** PROVIDED MATERIAL **
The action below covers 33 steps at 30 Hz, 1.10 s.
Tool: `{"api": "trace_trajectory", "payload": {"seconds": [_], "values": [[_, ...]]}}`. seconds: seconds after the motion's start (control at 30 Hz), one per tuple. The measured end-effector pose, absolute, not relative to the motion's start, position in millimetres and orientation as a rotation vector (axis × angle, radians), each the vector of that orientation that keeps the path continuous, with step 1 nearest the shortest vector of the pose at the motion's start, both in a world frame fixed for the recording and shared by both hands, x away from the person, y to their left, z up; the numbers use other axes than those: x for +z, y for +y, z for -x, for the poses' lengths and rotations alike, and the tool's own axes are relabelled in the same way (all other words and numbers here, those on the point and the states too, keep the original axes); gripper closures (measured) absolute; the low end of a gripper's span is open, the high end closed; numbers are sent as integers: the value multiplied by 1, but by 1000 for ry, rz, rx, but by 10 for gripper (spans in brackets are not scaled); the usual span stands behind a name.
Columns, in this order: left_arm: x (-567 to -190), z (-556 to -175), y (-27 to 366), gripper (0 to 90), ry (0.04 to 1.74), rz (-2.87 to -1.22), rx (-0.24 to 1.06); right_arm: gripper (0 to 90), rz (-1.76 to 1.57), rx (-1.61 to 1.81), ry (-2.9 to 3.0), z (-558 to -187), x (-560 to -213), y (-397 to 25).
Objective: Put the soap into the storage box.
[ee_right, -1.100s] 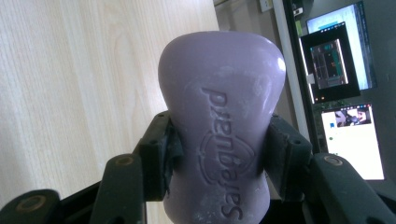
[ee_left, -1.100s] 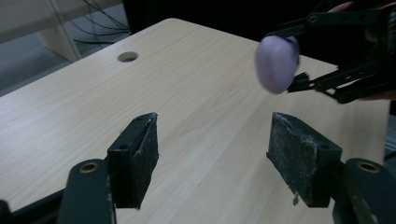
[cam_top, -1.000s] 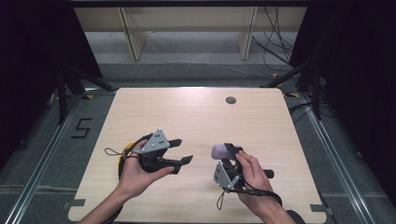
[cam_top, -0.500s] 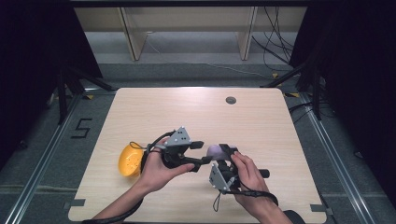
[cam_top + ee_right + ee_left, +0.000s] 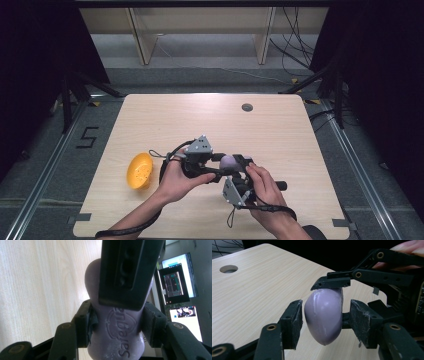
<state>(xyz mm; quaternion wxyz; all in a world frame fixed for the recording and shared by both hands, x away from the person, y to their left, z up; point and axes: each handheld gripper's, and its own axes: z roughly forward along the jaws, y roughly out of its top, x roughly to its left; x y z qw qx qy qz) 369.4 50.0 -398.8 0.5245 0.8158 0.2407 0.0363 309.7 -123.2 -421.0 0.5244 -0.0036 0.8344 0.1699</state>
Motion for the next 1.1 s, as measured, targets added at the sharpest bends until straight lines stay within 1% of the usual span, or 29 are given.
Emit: {"api": "trace_trajectory", "payload": {"seconds": [0.07,0.2,0.37,0.67,0.73,0.97,1.1], "values": [[-399,-369,49,445,603,-1949,78,501,9,410,1996,-309,-421,-122],[-399,-372,49,468,588,-1938,56,501,8,417,1992,-308,-421,-121],[-399,-372,48,490,585,-1950,61,500,17,424,1984,-306,-420,-120],[-398,-372,49,563,604,-1941,26,500,-15,441,1990,-305,-421,-120],[-397,-371,49,573,608,-1947,32,500,43,431,1977,-307,-419,-120],[-394,-365,47,584,600,-1960,105,493,67,424,1980,-307,-418,-120],[-395,-366,46,586,609,-1958,120,451,97,382,1964,-307,-418,-120]]}}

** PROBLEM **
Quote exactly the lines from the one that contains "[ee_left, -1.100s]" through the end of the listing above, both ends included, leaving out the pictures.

** TASK RESULT **
[ee_left, -1.100s] 
[cam_top, -1.000s] 
[cam_top, -0.500s] 
[cam_top + ee_right + ee_left, +0.000s] 
<state>(xyz mm; quaternion wxyz; all in a world frame fixed for the recording and shared by both hands, x away from the person, y to their left, z up; point and axes: each handheld gripper's, and its own axes: z roughly forward along the jaws, y roughly out of its top, x roughly to its left; x y z qw qx qy qz) 369.4 50.0 -398.8 0.5245 0.8158 0.2407 0.0363 309.7 -123.2 -421.0 0.5244 -0.0036 0.8344 0.1699</state>
Motion for the next 1.1 s, as measured, targets added at the sharpest bends until straight lines stay within 1% of the usual span, or 29 are given.
Emit: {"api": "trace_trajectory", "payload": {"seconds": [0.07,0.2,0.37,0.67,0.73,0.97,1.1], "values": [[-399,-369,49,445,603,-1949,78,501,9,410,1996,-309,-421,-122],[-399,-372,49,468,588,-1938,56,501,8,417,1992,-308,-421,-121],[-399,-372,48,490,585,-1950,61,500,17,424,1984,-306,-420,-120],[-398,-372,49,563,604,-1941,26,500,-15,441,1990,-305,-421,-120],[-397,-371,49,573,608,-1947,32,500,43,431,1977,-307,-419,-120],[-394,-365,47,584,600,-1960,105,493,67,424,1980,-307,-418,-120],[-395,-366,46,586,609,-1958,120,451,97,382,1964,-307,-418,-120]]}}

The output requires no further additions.